# Shrimp, Y/N?



## Xiahko (Feb 24, 2010)

So I recently found out Bruno LOVES shrimp, I mean LOVES IT!
The only question is..Is it ok for him to eat it. I gave him a little bit,but not a lot, cause I have no idea if dogs should eat seafood.

Anyone know?

And when I say he loves it...I mean, his training goes out the window. He's all up in my face trying to get to it.
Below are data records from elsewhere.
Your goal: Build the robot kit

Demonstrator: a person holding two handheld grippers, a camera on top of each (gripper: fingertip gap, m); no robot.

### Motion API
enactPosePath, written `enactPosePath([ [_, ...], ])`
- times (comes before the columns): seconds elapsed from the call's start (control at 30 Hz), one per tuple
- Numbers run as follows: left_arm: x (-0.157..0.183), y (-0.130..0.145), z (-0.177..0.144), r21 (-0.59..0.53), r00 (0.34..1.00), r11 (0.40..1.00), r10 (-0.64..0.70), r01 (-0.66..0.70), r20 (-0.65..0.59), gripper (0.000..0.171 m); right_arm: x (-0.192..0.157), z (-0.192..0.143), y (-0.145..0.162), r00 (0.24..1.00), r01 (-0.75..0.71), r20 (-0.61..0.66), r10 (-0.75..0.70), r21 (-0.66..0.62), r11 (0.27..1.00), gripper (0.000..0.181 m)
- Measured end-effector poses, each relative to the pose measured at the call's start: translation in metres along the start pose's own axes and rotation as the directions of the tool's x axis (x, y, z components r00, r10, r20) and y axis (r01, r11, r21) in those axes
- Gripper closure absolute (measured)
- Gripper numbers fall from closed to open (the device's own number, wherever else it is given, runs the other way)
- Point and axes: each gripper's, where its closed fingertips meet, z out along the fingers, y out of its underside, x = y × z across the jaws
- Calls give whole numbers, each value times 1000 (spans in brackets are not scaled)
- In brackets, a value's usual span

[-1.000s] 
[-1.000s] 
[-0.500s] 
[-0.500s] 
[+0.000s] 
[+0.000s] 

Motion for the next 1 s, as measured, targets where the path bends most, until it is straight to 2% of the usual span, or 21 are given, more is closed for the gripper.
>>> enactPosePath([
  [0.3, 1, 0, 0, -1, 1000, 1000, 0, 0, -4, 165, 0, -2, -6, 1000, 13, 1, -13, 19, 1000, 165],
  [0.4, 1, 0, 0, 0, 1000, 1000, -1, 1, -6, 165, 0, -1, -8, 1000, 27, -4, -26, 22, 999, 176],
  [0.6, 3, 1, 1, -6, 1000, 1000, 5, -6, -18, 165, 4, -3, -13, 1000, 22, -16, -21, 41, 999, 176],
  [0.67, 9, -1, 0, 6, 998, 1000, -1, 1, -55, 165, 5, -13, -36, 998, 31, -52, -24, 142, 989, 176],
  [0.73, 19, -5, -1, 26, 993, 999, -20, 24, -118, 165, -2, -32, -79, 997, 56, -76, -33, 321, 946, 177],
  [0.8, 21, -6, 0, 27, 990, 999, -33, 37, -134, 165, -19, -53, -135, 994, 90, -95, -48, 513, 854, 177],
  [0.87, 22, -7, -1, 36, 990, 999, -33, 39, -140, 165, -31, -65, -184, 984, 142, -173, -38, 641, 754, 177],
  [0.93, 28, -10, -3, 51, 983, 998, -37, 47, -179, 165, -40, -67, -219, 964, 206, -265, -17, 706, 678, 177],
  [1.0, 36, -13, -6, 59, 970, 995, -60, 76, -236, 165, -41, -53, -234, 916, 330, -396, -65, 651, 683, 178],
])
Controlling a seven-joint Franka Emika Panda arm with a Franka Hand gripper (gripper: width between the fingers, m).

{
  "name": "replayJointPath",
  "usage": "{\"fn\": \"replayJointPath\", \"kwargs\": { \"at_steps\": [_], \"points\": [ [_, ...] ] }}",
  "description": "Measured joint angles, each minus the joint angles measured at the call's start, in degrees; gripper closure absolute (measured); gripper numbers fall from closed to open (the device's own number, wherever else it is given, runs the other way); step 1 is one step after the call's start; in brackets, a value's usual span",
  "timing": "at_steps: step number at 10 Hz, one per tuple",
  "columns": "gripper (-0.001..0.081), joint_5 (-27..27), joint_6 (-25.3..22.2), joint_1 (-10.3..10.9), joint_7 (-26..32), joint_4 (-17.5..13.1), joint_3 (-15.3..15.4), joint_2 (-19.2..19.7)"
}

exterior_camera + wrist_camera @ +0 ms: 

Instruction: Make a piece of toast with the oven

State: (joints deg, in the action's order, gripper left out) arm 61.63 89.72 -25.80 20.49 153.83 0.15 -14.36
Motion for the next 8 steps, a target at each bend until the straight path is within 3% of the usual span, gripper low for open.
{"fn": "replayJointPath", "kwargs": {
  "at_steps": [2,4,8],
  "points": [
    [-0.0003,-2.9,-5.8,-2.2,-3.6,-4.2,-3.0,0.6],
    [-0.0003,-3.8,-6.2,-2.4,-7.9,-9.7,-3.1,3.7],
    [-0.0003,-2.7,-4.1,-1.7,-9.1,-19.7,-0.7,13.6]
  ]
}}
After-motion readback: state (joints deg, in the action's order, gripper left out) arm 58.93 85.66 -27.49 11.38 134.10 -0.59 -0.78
He's never done this with any food before.


----------



## jmejiaa (Dec 8, 2009)

sorry I can't help... but don't let him know about lobster! training will get expensive quick!


----------



## fortyfootelf (Feb 2, 2010)

honestly i wouldnt feed my dog shrimp, for if he did have an allergy to it i wouldnt know how to treat it. alot of humans and dogs as well are allergic to shellfish and is hard for them to digest. i mean anything is ok in moderation but i wouldnt give your pup any more shrimp or shellfish just in case. dogs will eat pretty much anything that you give them (not always but most of the time) such as chips candy dinner scraps and whatever your kids slide under the table. but our human food is not necissarily good for them. its ok to give them raw meat bkuz it gives them alot more nutrients than kibble and there are some veggies that your dog can have but if it comes off your plate then its probally best not to give it to them... there is a list of things that your dogs can and cannot eat somewhere in this forum. and it was a great topic of conversation. if you have any further questions, giesthex is a wonderful person to ask. she is very knowledgable about these kind of questions.


----------



## Xiahko (Feb 24, 2010)

Thanks very much. I'll look into that~ I'll PM her.


----------



## fortyfootelf (Feb 2, 2010)

http://www.gopitbull.com/health-nutrition/25694-25-foods-dogs-cant-eat.html
http://www.gopitbull.com/health-nutrition/24373-other-foods-vitamins-your-dog.html


----------



## HappyPuppy (Oct 11, 2007)

I asked this question before and shrimp is ok not considering any possible allergies. I ahve some in the freezer that got freezer burned and Ruby will be getting 2-4 oz of those in some upcoming meals. She also loves the crunchy tails leftover from our meals!


----------